Scientists in Melbourne, Australia, used a ventilator and pump to keep the animal lungs alive and “breathing” while human blood flowed in them. Experts estimated the work could lead to the first animal-human transplants within five years.  Dr Glenn Westall, who helped conduct the experiment, said: “The blood went into the lungs without oxygen and came out with oxygen, which is the exact function of the lungs. “It showed that these lungs were working perfectly well and doing as we were expecting them to do. “This is a significant advance compared to experiments that have been performed over the past 20 years.” The breakthrough came after scientists were able to remove a section of pig DNA, which had made the pig organs incompatible with human blood.
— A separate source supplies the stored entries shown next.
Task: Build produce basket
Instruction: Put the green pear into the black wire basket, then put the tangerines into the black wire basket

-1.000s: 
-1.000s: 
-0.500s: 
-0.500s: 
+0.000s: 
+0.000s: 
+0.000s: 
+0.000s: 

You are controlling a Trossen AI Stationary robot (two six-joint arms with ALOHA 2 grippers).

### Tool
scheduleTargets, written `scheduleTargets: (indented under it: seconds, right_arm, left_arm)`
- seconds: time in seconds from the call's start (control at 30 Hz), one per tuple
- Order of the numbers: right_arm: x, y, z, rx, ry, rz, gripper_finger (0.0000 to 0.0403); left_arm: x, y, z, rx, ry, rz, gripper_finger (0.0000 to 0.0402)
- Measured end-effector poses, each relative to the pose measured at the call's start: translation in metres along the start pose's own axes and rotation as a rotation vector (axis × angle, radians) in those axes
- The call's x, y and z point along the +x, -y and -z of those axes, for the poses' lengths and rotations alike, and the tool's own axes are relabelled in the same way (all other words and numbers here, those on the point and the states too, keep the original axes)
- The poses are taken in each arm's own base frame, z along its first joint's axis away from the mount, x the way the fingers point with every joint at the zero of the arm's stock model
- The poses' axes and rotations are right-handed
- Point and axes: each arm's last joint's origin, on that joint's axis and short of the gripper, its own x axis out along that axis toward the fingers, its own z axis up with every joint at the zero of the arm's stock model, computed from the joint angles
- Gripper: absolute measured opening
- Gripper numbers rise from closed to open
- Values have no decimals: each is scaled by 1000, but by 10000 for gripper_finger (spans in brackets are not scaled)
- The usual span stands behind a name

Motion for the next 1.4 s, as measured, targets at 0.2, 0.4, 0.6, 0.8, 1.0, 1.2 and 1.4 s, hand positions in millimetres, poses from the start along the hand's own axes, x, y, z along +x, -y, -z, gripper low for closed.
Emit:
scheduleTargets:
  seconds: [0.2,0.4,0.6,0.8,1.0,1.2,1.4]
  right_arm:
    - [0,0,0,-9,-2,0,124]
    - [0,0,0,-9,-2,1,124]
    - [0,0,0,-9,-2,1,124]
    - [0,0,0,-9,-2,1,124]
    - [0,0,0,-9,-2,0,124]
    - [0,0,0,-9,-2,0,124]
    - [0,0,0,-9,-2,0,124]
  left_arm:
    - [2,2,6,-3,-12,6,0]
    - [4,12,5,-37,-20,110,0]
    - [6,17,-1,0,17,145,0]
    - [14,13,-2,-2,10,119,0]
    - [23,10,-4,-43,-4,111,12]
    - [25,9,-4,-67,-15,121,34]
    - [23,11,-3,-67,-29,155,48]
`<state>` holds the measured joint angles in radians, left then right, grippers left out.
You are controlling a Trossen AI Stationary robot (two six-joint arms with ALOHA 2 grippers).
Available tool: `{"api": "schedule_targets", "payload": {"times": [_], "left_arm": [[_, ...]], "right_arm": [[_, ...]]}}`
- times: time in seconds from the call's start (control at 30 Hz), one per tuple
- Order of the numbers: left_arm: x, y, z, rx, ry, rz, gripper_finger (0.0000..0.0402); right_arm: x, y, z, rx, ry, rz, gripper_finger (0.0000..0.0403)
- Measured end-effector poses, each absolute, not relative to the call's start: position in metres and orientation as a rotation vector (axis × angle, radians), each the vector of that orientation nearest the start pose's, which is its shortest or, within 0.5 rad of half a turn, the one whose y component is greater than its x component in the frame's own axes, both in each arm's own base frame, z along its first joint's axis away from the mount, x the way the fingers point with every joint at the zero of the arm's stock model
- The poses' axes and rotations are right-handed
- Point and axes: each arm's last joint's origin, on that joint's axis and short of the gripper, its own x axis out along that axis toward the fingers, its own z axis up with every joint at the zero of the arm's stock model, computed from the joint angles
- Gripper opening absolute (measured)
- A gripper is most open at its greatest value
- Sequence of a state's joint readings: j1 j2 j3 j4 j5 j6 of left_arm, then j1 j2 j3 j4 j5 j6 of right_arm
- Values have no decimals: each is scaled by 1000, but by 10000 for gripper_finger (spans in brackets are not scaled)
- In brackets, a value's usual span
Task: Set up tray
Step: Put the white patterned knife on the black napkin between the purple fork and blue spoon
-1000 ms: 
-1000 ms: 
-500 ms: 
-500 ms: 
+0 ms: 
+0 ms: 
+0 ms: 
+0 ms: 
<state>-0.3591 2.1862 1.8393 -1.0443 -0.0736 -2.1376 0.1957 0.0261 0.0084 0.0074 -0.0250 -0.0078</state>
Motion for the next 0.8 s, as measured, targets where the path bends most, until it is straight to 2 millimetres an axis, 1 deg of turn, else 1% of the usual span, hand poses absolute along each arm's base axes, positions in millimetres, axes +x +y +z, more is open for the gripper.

Obviously, there is much work left to do. But if this works, it will save many lives. Question, what about the worry of porcine viruses crossing the species barrier?

A bioethicist asked to comment is just confused:
Human DNA is now added to the pigs as they are reared to reduce clotting and the number of lungs which are rejected...The issue has prompted an ethical debate about the use of animals for human transplants. Medical ethicist Professor Nicholas Tonti-Filippini said: “It is basically a human-pig, a hybrid, or whatever you want to call it. “It is about whether the community is prepared to accept a part human, part animal.”

No, creating a transgenic animal—such the sheep from which pharming is done to obtain difficult to obtain enzymes—isn’t an ethical problem in that it does not impact on the essential natures of either the pigs or the potential human organ recipients. And the pig organs will not impact the germ lines of the recipients at all.

That point aside, yet again we see the tremendous value of animal research.  While one can make the moral argument that it is wrong to sacrifice pigs for humans—I disagree but respect the argument—I don’t think one can say with intellectual integrity that such experiments do not provide significant real and potential human benefit.